*Work item*:
Use the entries below and reproduce exactly the lines from the one containing "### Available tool" down to the one containing "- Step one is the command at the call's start", both of them included.

* * *

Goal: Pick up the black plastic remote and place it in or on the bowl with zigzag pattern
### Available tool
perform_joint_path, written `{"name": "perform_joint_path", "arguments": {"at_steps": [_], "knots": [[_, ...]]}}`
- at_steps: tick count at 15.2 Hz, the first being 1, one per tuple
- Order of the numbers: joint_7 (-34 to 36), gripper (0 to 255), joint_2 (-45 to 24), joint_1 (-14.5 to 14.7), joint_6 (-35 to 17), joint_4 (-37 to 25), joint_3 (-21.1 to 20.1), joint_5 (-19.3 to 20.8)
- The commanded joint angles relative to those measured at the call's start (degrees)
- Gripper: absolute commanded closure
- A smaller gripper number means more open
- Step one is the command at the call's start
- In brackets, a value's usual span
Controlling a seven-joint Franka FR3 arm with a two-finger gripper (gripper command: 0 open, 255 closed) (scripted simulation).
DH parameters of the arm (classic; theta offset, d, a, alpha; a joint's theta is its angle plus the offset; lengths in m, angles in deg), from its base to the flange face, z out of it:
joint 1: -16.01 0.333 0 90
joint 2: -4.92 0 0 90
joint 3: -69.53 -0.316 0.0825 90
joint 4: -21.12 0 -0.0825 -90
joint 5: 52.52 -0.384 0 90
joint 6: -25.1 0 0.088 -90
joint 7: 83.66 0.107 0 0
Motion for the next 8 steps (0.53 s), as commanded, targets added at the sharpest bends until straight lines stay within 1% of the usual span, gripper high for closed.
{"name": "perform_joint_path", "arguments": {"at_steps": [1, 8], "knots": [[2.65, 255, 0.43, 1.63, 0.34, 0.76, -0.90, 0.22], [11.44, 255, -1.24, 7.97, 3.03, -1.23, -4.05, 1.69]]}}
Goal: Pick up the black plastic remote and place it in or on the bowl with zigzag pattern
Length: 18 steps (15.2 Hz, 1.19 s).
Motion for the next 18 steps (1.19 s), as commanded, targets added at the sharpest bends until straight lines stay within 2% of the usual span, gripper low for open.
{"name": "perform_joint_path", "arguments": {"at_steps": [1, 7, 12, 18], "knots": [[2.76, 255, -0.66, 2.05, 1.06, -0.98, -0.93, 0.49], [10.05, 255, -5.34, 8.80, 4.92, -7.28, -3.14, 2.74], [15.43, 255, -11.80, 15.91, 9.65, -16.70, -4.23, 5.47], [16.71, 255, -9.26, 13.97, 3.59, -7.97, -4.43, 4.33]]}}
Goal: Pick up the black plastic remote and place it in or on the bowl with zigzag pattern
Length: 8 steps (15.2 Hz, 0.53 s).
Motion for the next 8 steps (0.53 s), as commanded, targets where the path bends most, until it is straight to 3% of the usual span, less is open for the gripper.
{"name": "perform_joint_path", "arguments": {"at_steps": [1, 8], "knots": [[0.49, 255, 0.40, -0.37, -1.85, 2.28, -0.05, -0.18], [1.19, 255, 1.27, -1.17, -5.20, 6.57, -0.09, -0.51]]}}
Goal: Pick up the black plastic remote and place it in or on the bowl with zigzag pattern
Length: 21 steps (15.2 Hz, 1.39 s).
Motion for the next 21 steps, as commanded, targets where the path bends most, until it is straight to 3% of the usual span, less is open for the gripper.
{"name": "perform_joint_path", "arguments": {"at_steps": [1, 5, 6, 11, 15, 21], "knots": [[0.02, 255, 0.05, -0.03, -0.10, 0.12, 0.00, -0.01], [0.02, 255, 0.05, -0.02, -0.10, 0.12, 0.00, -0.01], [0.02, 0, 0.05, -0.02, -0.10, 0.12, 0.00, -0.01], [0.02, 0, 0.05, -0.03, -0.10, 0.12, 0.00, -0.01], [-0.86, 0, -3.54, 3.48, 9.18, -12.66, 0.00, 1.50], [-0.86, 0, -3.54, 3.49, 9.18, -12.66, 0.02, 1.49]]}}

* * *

*Exercise solution*:
### Available tool
perform_joint_path, written `{"name": "perform_joint_path", "arguments": {"at_steps": [_], "knots": [[_, ...]]}}`
- at_steps: tick count at 15.2 Hz, the first being 1, one per tuple
- Order of the numbers: joint_7 (-34 to 36), gripper (0 to 255), joint_2 (-45 to 24), joint_1 (-14.5 to 14.7), joint_6 (-35 to 17), joint_4 (-37 to 25), joint_3 (-21.1 to 20.1), joint_5 (-19.3 to 20.8)
- The commanded joint angles relative to those measured at the call's start (degrees)
- Gripper: absolute commanded closure
- A smaller gripper number means more open
- Step one is the command at the call's start

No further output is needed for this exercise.